• _Work instructions_: Go through the listing beneath and show each line containing the string "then".

• _Input data_:
-- Opening Marker --
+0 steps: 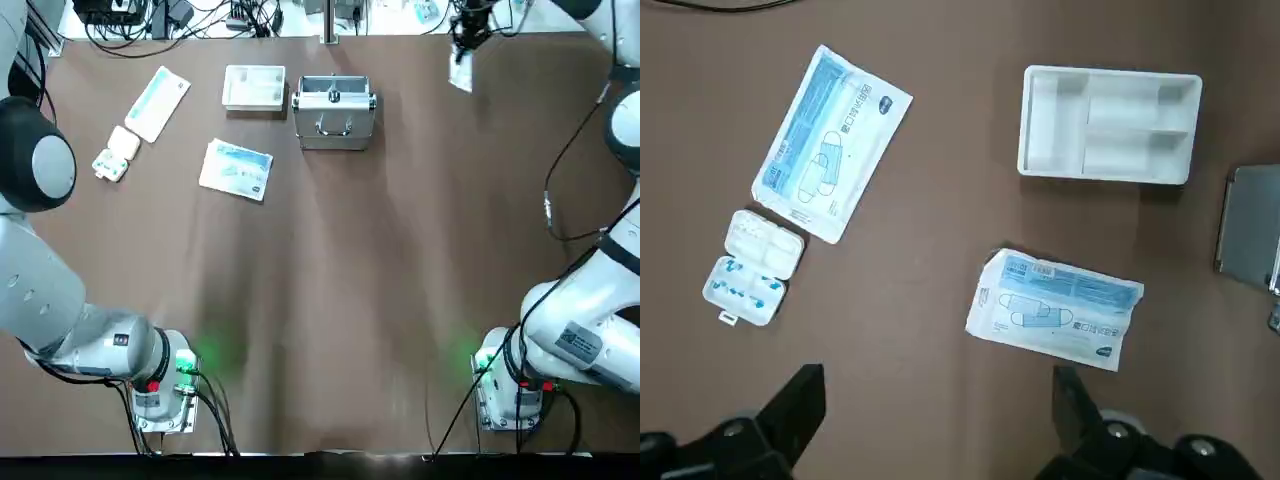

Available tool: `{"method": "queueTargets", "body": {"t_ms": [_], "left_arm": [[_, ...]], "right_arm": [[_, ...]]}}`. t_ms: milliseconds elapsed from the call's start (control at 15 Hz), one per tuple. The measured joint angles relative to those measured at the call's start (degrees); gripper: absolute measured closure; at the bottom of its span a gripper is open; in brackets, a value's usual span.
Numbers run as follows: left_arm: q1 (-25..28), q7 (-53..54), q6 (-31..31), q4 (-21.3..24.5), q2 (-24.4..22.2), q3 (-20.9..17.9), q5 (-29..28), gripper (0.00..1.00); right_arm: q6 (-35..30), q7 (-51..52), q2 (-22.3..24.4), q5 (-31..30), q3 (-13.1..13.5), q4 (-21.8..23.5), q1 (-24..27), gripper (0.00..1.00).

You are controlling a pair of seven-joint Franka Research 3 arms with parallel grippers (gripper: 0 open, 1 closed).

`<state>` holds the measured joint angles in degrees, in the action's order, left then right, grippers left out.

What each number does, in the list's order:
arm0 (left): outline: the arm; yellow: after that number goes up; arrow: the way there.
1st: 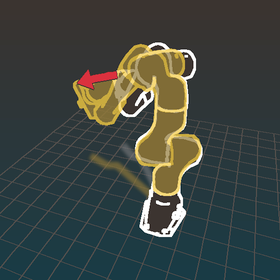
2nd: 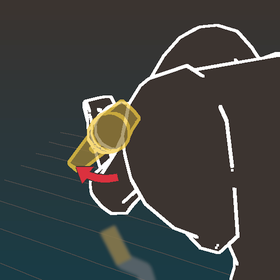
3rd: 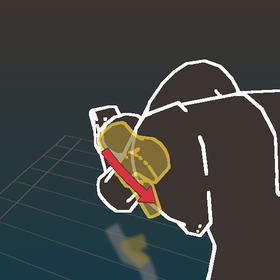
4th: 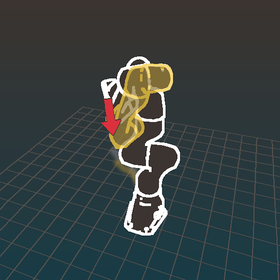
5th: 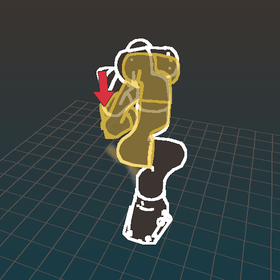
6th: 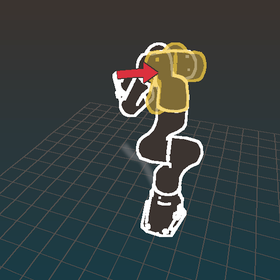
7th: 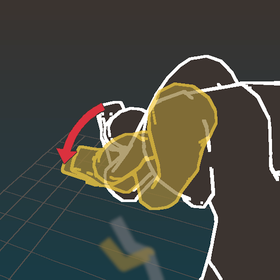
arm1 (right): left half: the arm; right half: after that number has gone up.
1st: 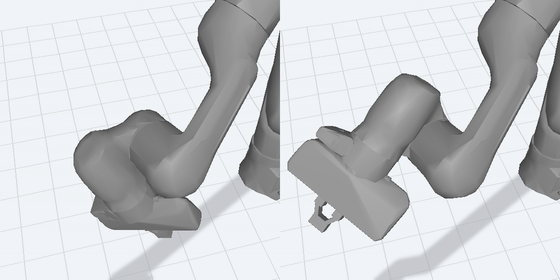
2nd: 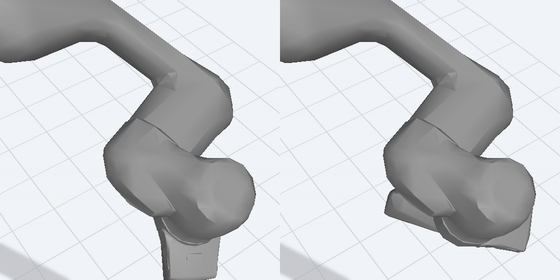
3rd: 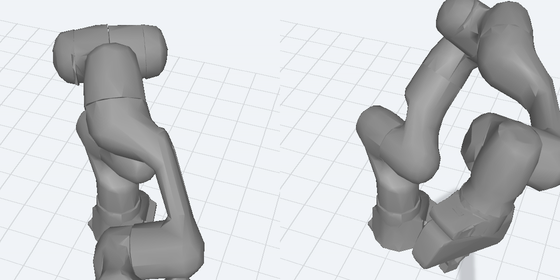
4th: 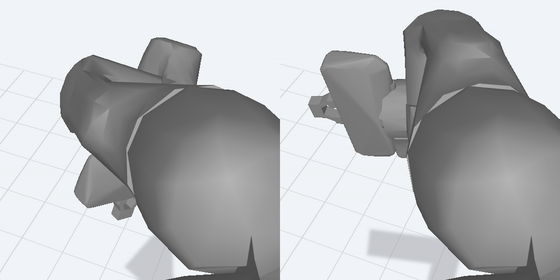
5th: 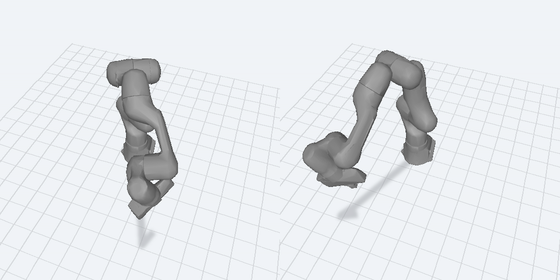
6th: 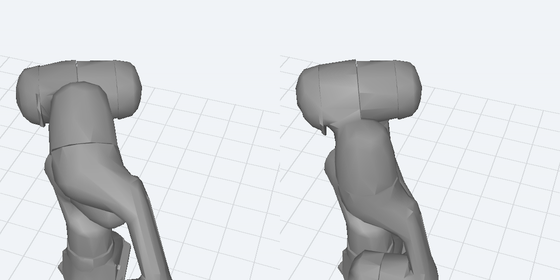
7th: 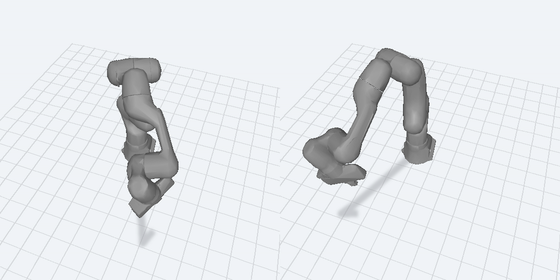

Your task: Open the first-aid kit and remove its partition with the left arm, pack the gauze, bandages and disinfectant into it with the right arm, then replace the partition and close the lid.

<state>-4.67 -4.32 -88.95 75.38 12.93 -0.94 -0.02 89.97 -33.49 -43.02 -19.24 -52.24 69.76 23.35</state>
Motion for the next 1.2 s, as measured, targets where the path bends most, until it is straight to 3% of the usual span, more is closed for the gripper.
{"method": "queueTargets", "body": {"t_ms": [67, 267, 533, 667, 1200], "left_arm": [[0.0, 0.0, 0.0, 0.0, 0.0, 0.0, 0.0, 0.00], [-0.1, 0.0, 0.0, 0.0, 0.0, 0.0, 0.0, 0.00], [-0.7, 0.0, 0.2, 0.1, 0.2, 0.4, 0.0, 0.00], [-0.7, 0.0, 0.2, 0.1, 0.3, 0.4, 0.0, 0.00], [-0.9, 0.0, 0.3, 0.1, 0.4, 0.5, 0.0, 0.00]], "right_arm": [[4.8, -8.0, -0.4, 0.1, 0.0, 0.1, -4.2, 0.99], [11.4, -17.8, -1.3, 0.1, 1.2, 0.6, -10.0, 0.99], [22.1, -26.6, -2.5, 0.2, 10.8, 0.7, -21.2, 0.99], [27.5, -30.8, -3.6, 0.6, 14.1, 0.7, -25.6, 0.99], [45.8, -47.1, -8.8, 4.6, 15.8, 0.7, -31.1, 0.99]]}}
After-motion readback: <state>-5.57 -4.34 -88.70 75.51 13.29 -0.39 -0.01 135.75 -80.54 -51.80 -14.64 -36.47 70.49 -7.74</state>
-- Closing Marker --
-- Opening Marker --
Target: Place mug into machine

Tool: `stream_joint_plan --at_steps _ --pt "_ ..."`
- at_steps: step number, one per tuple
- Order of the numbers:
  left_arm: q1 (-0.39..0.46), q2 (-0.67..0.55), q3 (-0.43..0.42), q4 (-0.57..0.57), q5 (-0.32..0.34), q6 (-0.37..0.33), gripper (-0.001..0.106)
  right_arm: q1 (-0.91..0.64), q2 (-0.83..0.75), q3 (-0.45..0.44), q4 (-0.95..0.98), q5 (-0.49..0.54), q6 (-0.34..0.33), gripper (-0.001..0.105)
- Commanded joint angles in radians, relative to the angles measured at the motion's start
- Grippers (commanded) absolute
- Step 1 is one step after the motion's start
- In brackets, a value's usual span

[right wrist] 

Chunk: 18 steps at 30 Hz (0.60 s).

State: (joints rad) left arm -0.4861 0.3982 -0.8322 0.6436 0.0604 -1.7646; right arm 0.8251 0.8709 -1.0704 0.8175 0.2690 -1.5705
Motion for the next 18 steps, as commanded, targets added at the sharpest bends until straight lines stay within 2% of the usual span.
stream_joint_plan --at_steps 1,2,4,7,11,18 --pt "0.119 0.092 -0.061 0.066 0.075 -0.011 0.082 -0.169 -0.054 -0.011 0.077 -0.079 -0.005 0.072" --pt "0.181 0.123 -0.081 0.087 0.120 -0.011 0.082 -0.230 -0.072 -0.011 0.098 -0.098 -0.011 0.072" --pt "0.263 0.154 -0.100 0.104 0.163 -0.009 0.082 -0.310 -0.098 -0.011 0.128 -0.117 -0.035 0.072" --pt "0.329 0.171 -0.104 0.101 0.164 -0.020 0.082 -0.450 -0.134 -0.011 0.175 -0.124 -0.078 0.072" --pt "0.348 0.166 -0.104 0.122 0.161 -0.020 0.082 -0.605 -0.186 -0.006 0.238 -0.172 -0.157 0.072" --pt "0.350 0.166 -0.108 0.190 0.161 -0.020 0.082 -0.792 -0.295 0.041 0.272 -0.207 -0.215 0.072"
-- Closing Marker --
• _Reply to the task_:
`<state>` holds the measured joint angles in degrees, in the action's order, left then right, grippers left out.
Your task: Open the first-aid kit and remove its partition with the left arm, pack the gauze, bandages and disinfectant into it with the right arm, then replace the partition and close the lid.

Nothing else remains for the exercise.